Dr Prudence Wong (Department of Computer Science, University of Liverpool)

Title: Energy Efficient Online Deadline Scheduling

We extend the study of online algorithms for energy-efficient deadline scheduling to the overloaded setting. Specifically, we consider a processor that can vary its speed between 0 and a maximum speed T to minimize its energy usage (of which the rate is roughly a cubic function of the speed). As the speed is upper bounded, the system may be overloaded with jobs and no scheduling algorithms can meet the deadlines of all jobs. An optimal schedule is expected to maximize the throughput, and furthermore, its energy usage should be the smallest among all schedules that achieve the maximum throughput. In designing a scheduling algorithm, one has to face the dilemma of selecting more jobs and being conservative in energy usage. Even if we ignore energy usage, the best possible online algorithm is 4-competitive on throughput. On the other hand, existing work on energy-efficient scheduling focuses on minimizing the energy to complete all jobs on a processor with unbounded speed, giving several O(1)-competitive algorithms with respect to the energy usage. We present the first online algorithm for the more realistic setting where processor speed is bounded and the system may be overloaded; the algorithm is O(1)-competitive on both throughput and energy usage. If the maximum speed of the online scheduler is relaxed slightly to (1+\epsilon)T for some \epsilon > 0, we can improve the competitive ratio on throughput to arbitrarily close to one, while maintaining O(1)-competitive on energy usage.

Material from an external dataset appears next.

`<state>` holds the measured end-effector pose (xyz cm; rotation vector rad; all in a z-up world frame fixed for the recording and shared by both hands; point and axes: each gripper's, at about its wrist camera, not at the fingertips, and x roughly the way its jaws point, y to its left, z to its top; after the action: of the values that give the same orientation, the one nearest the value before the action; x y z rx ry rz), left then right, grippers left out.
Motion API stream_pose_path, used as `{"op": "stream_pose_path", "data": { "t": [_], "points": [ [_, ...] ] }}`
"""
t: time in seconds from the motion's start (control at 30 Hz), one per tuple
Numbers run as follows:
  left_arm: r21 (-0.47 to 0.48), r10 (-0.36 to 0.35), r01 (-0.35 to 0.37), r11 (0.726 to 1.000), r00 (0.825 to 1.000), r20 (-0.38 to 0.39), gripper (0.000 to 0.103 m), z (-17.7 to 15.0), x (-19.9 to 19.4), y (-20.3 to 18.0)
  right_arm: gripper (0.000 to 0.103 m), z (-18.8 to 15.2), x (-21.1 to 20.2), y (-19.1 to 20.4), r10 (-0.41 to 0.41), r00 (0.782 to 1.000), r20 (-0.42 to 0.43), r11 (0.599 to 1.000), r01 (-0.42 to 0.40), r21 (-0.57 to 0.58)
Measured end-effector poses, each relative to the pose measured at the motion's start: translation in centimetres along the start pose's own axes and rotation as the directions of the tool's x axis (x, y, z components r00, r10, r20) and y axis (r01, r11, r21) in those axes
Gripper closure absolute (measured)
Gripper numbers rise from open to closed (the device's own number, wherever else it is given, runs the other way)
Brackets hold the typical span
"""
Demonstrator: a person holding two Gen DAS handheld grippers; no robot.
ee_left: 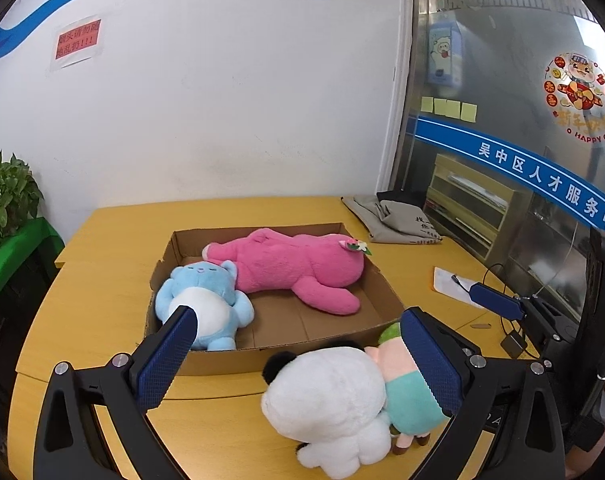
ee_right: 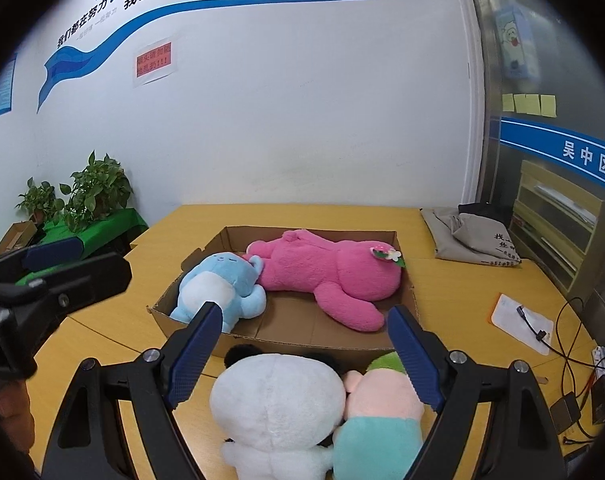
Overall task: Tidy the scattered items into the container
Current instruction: 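Open the right gripper and withdraw it toward the white plush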
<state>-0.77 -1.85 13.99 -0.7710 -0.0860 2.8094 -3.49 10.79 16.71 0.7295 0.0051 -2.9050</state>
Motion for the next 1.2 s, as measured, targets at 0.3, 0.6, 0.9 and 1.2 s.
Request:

This is a joint work with HL Chan, WT Chan, TW Lam, LK Lee and KS Mak and appears in SODA 2007.

Dr Ely Porat (Department of Computer Science, Bar-Ilan University)

Title: Approximate String Matching with Address Bit Errors

A string S \in \Sigma^m can be viewed as a set of pairs S = \lbrace (\sigma_{i},i) : i \in \lbrace 0, \ldots, m-1 \rbrace \rbrace. We consider pattern matching problems arising from the setting where errors are introduced to the location component (i), rather than the more traditional setting, where errors are introduced to the content itself (\sigma_{i}). Specifically, we consider the case where bits of i may be erroneously flipped, either in a consistent or transient manner. We formally define the corresponding approximate pattern matching problems, and provide efficient algorithms for their resolution.